A: Yeah, I think so. I think that as an artist you have to evolve. As you mature, as you get older, you’ve got to create stuff that speaks to the people that grew up with you, and you’ve gotta come from the heart. It’s about the truth of the art, and whatever that art is, you present it to the world. You don’t really think about it in terms of like, am I 57 or am I 59 or am I 62, you don’t think about it that way. It’s more about what kind of art do you want to create, and what are you inspired to make? What do you want to show or reveal to the world through your art? I think that’s one of the other reasons I stepped up with everything that I’m doing with hip-hop. You look at people like Carlos Santana, there’s never been limitations on his career; you look at people like Michael Jackson, Bruce Springsteen, Mick Jagger or Bob Dylan, there’s no limitations. I feel like in hip-hop we have to give ourselves room to be that way as well, that’s my hope. As long as I’m creatively inspired to continue to do what I love to do, the goal is to give it to the fans.

Q: So it’s been 10 years since the last record; do you have anything gestating?

A: Oh yeah, I just finished a new album, it’s produced by Q-Tip. He did all of the music on it, and the goal is to drop it this year. It feels really good. It’s coming from the heart; it feels very inspired. It will be a lot of fun for me to present this to the fans. So many people have been waiting for so long for me to do some new music. They’re excited to hear how I’m going to approach it.

Q: How are you approaching it? What does the album sound like, what are you talking about? What’s the title?

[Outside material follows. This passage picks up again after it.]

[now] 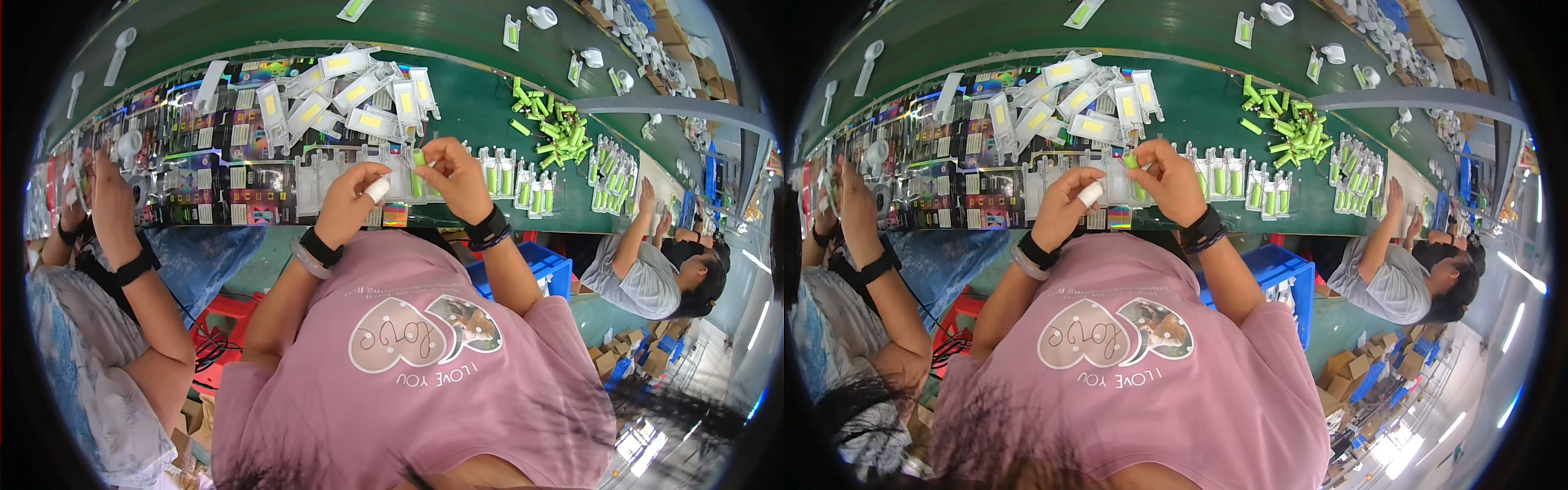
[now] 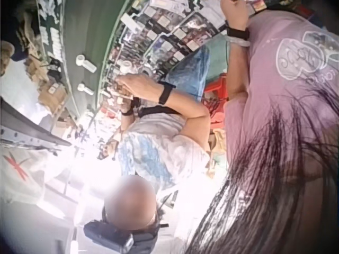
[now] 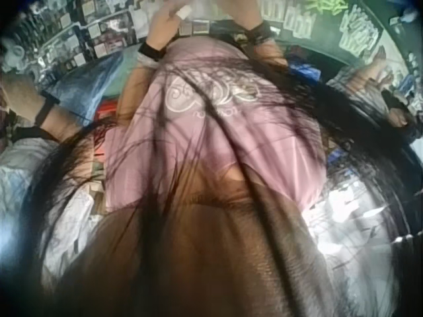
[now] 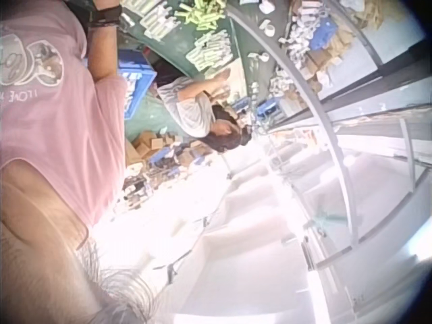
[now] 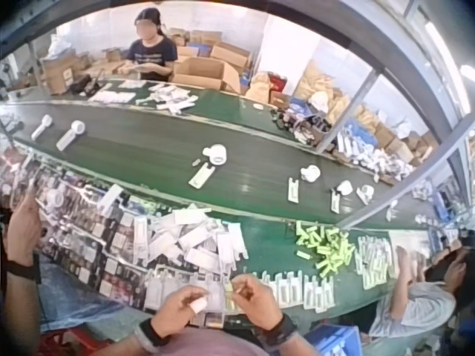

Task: Manually assemble and sort electronic product components on an assembly line.

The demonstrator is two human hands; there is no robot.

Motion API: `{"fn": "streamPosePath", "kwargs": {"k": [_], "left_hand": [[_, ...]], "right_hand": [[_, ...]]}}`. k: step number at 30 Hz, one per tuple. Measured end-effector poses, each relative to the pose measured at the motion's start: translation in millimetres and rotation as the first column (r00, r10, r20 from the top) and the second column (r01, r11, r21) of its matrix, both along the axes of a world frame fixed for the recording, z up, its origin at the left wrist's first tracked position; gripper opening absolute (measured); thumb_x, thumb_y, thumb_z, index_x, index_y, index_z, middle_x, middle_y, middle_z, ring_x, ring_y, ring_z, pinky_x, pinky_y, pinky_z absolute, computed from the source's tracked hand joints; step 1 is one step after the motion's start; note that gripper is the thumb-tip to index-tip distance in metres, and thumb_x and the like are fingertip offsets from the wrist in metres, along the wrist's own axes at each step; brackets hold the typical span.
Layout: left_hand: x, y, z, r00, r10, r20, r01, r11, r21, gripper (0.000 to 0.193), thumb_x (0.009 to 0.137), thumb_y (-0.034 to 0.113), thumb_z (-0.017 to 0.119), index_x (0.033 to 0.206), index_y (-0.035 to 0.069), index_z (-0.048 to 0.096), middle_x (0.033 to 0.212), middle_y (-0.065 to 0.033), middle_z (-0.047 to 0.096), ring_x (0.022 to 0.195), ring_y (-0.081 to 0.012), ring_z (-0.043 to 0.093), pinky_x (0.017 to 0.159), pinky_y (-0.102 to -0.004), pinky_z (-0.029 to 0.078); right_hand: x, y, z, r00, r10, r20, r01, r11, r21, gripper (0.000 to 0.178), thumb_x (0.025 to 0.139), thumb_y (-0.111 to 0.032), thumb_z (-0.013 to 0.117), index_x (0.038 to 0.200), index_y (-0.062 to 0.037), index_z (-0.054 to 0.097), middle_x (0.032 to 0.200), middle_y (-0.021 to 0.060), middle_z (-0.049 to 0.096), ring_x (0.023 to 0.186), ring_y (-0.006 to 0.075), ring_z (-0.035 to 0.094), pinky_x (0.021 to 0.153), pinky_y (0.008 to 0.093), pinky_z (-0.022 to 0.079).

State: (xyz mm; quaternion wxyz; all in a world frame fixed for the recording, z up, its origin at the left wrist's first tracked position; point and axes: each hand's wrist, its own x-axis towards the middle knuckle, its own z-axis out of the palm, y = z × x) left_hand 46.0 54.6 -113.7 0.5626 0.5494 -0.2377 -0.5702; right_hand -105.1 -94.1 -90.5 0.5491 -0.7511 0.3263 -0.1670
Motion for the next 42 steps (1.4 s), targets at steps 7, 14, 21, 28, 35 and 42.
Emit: {"fn": "streamPosePath", "kwargs": {"k": [7, 14, 21, 28, 35, 42], "left_hand": [[12.4, 12.4, -20.2, 0.992, 0.064, 0.112, -0.076, 0.991, 0.109, 0.021, 0.090, 0.004, 0.052, 0.109, 0.004, 0.058, 0.092, -0.0024, 0.060, 0.075, -0.0077, 0.056, 0.063, -0.0213, 0.047], [7.6, 17.6, -31.3, 0.990, 0.040, 0.138, -0.052, 0.995, 0.084, 0.020, 0.091, 0.008, 0.052, 0.110, 0.007, 0.059, 0.089, 0.0000, 0.060, 0.071, -0.0056, 0.054, 0.060, -0.0192, 0.045], [9.3, 18.4, -30.1, 0.989, 0.018, 0.144, -0.032, 0.995, 0.095, 0.019, 0.091, 0.010, 0.053, 0.109, 0.007, 0.059, 0.090, 0.0001, 0.061, 0.071, -0.0053, 0.054, 0.060, -0.0188, 0.044], [7.7, 16.8, -31.6, 0.989, 0.014, 0.149, -0.030, 0.994, 0.103, 0.019, 0.091, 0.010, 0.053, 0.109, 0.006, 0.059, 0.091, -0.0004, 0.062, 0.071, -0.0061, 0.055, 0.059, -0.0193, 0.044], [3.8, 4.7, -22.6, 0.420, -0.093, 0.903, 0.352, 0.934, -0.067, 0.034, 0.077, 0.002, 0.058, 0.111, 0.006, 0.058, 0.108, -0.0095, 0.060, 0.099, -0.0279, 0.054, 0.086, -0.0393, 0.045], [5.0, 1.3, -26.8, 0.302, -0.112, 0.947, 0.399, 0.917, -0.018, 0.055, 0.065, 0.000, 0.059, 0.120, 0.008, 0.054, 0.116, -0.0068, 0.056, 0.110, -0.0277, 0.047, 0.090, -0.0399, 0.041]], "right_hand": [[1.0, 24.5, -31.9, 0.993, 0.091, -0.078, -0.031, 0.824, 0.566, 0.029, 0.078, -0.004, 0.072, 0.100, 0.0013, 0.052, 0.074, 0.0035, 0.059, 0.065, 0.0061, 0.057, 0.056, 0.0227, 0.047], [18.6, 28.7, -41.6, 0.909, 0.093, -0.406, -0.160, 0.978, -0.135, 0.031, 0.075, -0.015, 0.071, 0.095, -0.0015, 0.052, 0.071, 0.0176, 0.063, 0.067, 0.0316, 0.065, 0.059, 0.0392, 0.050], [25.6, 24.9, -52.7, 0.871, 0.048, -0.489, -0.159, 0.969, -0.189, 0.034, 0.073, -0.019, 0.071, 0.094, -0.0030, 0.050, 0.072, 0.0193, 0.063, 0.071, 0.0388, 0.063, 0.063, 0.0466, 0.050], [28.0, 27.5, -56.1, 0.878, 0.017, -0.478, -0.173, 0.943, -0.284, 0.037, 0.073, -0.021, 0.074, 0.095, -0.0030, 0.051, 0.073, 0.0167, 0.065, 0.070, 0.0351, 0.064, 0.060, 0.0409, 0.050], [23.0, 33.9, -50.9, 0.868, 0.027, -0.496, -0.172, 0.953, -0.250, 0.035, 0.073, -0.016, 0.072, 0.096, -0.0019, 0.049, 0.076, 0.0218, 0.063, 0.074, 0.0398, 0.063, 0.064, 0.0472, 0.050], [-3.9, 18.3, -9.9, 0.955, 0.119, -0.273, -0.139, 0.989, -0.054, 0.022, 0.084, -0.012, 0.060, 0.101, 0.0015, 0.063, 0.081, 0.0140, 0.067, 0.067, 0.0274, 0.065, 0.059, 0.0362, 0.051]]}}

A: The title is kind of the same as the tour, the F.O.R.C.E., Frequencies of Real Creative Energy. The name of the tour, that kind of teased out the album in a big way. But I think it’s really about people hearing it, you know what I’m saying? I feel really good about it, I do.

Q: You had been up for the Rock & Roll Hall of Fame a few times before you finally knocked that door down. How did it feel to finally get in?

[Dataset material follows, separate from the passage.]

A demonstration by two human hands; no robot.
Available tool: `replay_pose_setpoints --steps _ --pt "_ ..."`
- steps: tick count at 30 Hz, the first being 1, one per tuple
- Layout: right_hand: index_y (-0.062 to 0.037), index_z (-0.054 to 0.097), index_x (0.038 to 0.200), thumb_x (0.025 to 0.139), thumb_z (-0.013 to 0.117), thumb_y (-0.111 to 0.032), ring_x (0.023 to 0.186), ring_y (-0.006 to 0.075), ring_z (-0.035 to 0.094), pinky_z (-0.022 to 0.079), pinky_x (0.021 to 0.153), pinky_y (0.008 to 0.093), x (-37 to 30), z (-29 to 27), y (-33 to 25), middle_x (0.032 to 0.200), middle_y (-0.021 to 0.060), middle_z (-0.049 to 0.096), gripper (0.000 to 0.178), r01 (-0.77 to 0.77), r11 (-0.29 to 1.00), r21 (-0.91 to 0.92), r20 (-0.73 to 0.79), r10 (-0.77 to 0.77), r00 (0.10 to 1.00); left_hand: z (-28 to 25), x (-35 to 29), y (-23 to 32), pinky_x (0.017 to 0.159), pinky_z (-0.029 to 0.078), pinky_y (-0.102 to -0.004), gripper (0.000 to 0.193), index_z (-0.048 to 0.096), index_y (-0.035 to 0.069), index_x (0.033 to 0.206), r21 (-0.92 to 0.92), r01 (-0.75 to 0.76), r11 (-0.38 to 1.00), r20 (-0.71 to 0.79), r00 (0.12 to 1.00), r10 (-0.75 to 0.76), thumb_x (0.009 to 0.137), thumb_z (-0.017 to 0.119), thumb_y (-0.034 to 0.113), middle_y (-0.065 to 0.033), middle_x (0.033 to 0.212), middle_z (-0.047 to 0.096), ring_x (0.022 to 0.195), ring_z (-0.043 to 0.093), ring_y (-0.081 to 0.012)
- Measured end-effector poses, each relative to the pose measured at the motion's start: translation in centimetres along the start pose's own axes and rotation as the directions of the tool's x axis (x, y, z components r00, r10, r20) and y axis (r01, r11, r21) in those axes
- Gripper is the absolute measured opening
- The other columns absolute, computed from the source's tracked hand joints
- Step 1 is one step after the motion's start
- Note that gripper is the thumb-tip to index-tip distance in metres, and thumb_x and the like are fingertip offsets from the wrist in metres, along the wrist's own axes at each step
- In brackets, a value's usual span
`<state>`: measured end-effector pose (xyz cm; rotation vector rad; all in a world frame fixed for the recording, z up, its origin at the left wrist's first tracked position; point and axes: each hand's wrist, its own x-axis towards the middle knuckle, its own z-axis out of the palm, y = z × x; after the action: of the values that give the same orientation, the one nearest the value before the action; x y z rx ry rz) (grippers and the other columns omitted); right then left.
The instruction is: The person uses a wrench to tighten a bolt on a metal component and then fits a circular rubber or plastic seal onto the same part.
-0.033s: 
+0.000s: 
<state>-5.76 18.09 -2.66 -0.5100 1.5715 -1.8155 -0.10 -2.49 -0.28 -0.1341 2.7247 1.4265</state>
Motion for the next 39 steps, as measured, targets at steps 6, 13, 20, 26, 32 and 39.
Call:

A: It was super rewarding. It was like, there’s no limitation on what can be accomplished, and that just proved that if you put the work in and you believe in what you do and you stay focused, it’s going to happen for you. It felt phenomenal, baby — Rock & Roll Hall of Famer is a pretty good title.

Q: What piece of work of yours would you say that you’re the most proud of? Either a single, or an album, or a movie or a TV show?

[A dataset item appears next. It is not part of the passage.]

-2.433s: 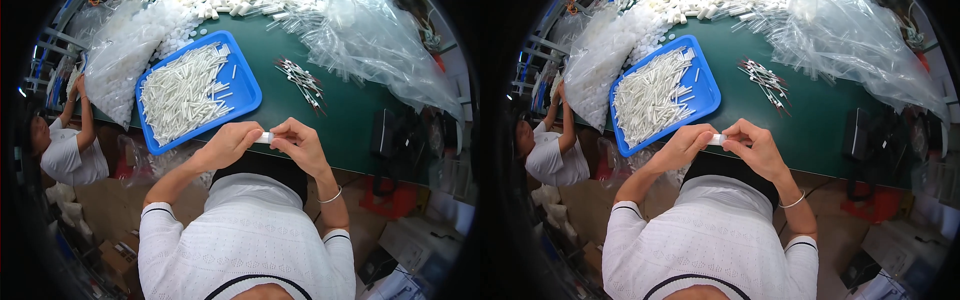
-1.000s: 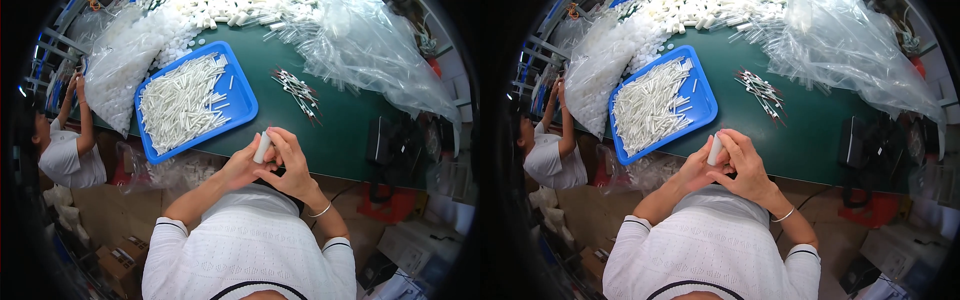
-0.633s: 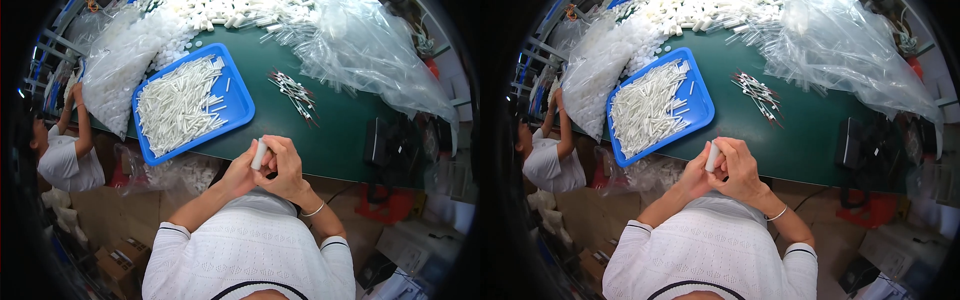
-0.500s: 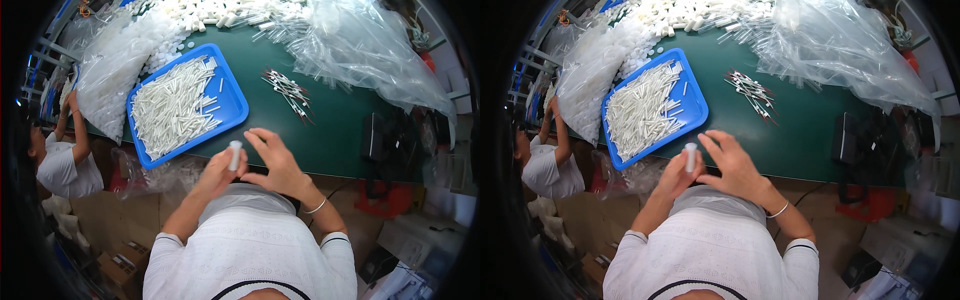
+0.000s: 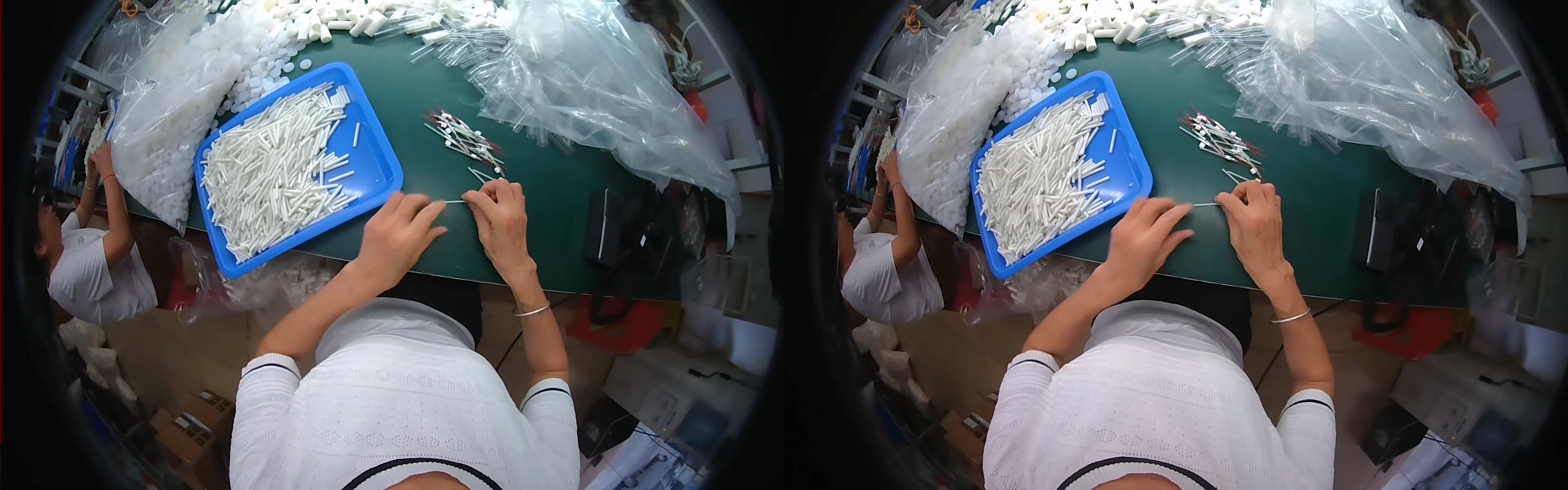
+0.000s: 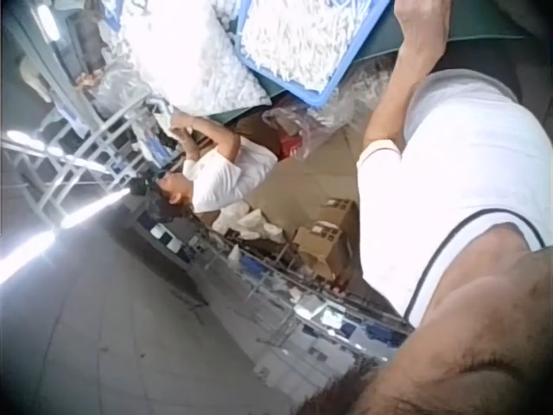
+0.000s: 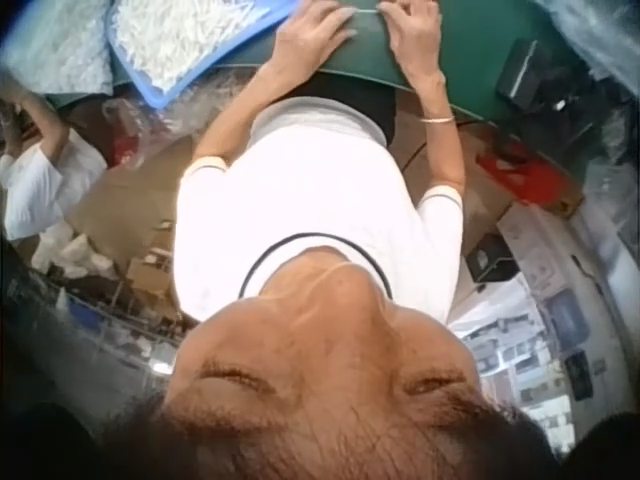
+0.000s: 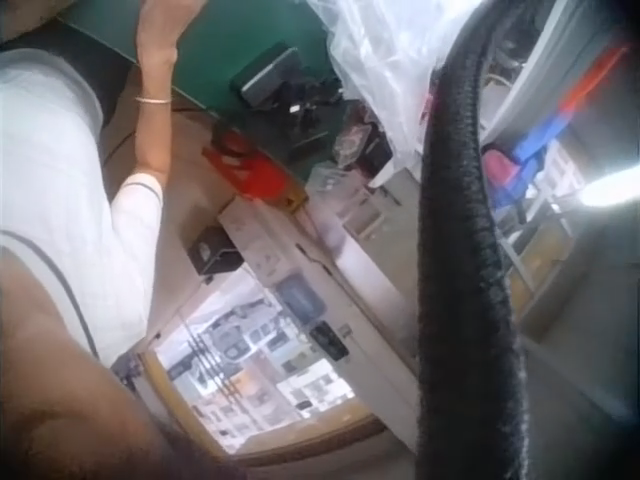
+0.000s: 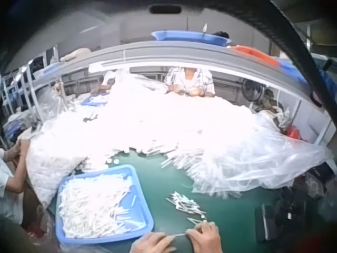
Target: Assembling small electronic or toy components by inserting wire parts into plastic housings at a factory workbench.
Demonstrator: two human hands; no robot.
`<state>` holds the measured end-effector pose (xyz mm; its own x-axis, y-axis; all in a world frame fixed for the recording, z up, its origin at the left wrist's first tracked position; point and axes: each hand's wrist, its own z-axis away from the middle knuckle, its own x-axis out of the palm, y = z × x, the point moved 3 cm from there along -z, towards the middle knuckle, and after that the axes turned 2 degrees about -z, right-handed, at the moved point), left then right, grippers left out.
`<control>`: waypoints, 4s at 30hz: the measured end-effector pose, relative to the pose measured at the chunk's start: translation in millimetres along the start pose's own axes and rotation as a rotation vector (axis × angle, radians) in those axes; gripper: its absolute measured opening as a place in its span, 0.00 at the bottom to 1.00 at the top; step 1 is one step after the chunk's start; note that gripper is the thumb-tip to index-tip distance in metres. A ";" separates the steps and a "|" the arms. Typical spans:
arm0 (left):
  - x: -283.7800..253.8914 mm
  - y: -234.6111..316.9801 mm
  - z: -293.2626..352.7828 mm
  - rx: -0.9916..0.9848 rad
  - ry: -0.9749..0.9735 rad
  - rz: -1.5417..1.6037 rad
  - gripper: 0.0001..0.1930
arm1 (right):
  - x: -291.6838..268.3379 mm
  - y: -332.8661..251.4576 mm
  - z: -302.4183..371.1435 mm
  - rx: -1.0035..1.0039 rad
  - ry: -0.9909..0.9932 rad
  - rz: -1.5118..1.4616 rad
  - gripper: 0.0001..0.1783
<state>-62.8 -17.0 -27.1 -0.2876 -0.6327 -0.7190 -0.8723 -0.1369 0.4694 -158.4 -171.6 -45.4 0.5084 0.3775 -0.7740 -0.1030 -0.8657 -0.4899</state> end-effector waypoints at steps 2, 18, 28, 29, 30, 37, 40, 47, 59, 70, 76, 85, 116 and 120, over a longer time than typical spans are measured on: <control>27.3 -9.9 -11.2 0.012 -0.013 -0.036 0.15 | -5.7 0.1 1.2 0.048 0.076 -0.044 0.10; -46.2 -45.7 -14.0 -0.467 -0.024 0.363 0.05 | 14.0 -38.4 0.2 0.434 0.137 -1.274 0.11; -76.8 -280.6 -116.7 -0.372 -0.013 -0.603 0.10 | 16.2 -45.0 21.5 0.462 -0.085 -1.011 0.14; -76.5 -296.3 -121.4 -0.450 -0.098 -0.583 0.10 | 15.7 -47.2 21.4 0.438 -0.078 -0.980 0.14; -75.3 -300.2 -123.5 -0.526 -0.197 -0.559 0.11 | 13.3 -49.1 23.3 0.462 -0.068 -0.979 0.12; -65.2 -125.6 -76.0 -0.542 -0.206 0.868 0.13 | -10.8 -62.6 -3.6 0.286 0.006 -0.830 0.08; -41.6 -61.0 -15.4 -0.746 -0.297 1.205 0.14 | -7.2 -75.7 -17.5 0.194 0.000 -0.813 0.05; -20.4 -36.1 30.2 -0.876 -0.065 1.514 0.12 | -1.5 -85.8 -8.0 -0.010 0.090 -0.464 0.04; -22.5 -37.8 38.3 -0.997 -0.013 1.797 0.13 | -13.4 -86.8 3.6 0.015 0.090 -0.405 0.05; -28.4 -32.1 29.7 -0.842 -0.087 1.596 0.15 | -12.4 -83.7 4.2 0.076 -0.013 -0.458 0.05; -34.9 -37.3 26.7 -0.773 -0.158 1.378 0.14 | -14.4 -80.8 0.7 0.089 -0.091 -0.486 0.06; -25.1 -34.2 31.2 -0.760 -0.216 1.377 0.12 | -9.4 -84.6 -2.2 0.125 -0.126 -0.600 0.02; -56.3 -120.8 -47.3 -0.182 -0.130 -0.333 0.07 | 10.3 -47.5 -1.9 0.333 -0.100 -1.227 0.15; -61.6 -68.2 -19.2 -0.521 -0.147 0.445 0.06 | 4.5 -46.6 -10.5 0.348 0.149 -1.489 0.15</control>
<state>22.1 16.7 -5.0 -0.6560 -0.6087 -0.4463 -0.3665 -0.2600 0.8934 -142.3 -132.9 -21.8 0.4045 0.7500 0.5233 0.3831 0.3807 -0.8416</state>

A: It doesn’t work that way. I’m proud of all of it, because it takes a body of work to make you an artist. It takes it all. It takes the things that are commercially successful, it takes the things that are more challenging, it takes a combination of all those things to take it to that next level.

Q: The term GOAT is now part of our everyday lexicon. How do you feel when you hear it? It’s probably in Webster’s dictionary by now.

A: I don’t know, I never checked. (Laughs.) But it’s beautiful. To be able to make that contribution to the world? I’m just glad that people saw the vision and it turned into an everyday word.

Q: What was the genesis of it? Was it something that you’d always kicked around, or did you come up with it when you were in the studio?

A: It was Earl “The Goat” Manigault, the streetball (street basketball) legend, and Muhammad Ali, the greatest of all time, and I took those two things and I put it together and I came up with the G.O.A.T., the greatest of all time. I just made it an acronym, and I guess it stuck, huh?

Q: What can you tell me about your relationship with Eminem?

A: That’s my man, you know what I’m saying? That’s my guy. He’s a good friend of mine. He’s a great artist, a very generous artist, there’s a lot of hard work in what he does. Genuinely, he’s a great friend of mine, and he’s so creative. He’s a good dude. I love working with Em. We first met at a book launch. I came down and we met, and we rode around a little bit in the car and we talked a bit and we just vibed. I mean, I love Em, and we’ve got more work together coming in the future.

Q: Lastly, can we get Oreo on the phone and have them do some sort of Cool J cookie for hip-hop’s 50th anniversary?

A: You get Oreo on the phone and you connect it, and I’ll give you 10%, bro. Let me know.